• **YOUR GOAL**
Please count the lines below that hold the word "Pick" and give the count without any other text.

++++

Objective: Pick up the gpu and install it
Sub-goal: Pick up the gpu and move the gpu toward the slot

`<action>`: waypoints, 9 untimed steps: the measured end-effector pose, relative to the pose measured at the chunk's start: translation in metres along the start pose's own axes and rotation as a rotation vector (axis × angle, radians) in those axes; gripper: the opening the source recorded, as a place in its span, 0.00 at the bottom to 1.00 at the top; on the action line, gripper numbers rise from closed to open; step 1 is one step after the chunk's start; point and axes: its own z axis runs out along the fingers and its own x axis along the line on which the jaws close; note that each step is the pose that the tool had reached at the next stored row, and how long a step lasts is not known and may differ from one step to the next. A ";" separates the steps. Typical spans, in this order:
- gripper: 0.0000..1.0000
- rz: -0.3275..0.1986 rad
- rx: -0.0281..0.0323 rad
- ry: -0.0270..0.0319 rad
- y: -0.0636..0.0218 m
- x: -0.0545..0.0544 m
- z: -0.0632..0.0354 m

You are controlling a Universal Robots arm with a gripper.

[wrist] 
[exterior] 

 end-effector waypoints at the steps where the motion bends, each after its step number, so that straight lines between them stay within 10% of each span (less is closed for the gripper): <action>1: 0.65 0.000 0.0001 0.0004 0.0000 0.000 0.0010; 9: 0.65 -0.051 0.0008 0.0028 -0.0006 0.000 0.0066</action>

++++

• **EXERCISE RESULT**
2